## Your assignment
Look for "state" in every line of the listing. Copy the lines that have it.

## Recorded data
-------------------------

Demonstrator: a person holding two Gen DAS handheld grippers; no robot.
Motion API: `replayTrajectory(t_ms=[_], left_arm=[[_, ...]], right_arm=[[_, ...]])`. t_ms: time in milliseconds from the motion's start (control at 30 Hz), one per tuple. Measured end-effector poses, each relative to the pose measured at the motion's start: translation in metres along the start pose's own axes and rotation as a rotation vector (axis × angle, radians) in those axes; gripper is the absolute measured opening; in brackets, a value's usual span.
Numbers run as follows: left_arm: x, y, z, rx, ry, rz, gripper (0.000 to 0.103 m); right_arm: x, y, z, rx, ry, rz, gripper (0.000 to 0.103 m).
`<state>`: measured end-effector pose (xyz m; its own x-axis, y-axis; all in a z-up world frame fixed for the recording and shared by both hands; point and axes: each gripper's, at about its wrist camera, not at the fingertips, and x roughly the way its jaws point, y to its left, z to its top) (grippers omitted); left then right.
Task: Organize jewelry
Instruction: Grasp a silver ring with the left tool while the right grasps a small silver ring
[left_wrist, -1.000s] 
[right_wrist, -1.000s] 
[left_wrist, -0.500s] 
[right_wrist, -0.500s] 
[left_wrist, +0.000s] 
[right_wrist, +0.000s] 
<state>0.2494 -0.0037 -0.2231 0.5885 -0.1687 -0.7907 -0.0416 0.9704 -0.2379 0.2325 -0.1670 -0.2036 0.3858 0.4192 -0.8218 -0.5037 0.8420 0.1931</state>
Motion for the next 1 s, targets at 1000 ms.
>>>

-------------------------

## Solution
`<state>`: measured end-effector pose (xyz m; its own x-axis, y-axis; all in a z-up world frame fixed for the recording and shared by both hands; point and axes: each gripper's, at about its wrist camera, not at the fingertips, and x roughly the way its jaws point, y to its left, z to its top) (grippers omitted); left then right.
<state>0.2494 -0.0037 -0.2231 0.5885 -0.1687 -0.7907 -0.0416 0.9704 -0.2379 0.2325 -0.1670 -0.2036 0.3858 0.4192 -0.8218 -0.5037 0.8420 0.1931</state>

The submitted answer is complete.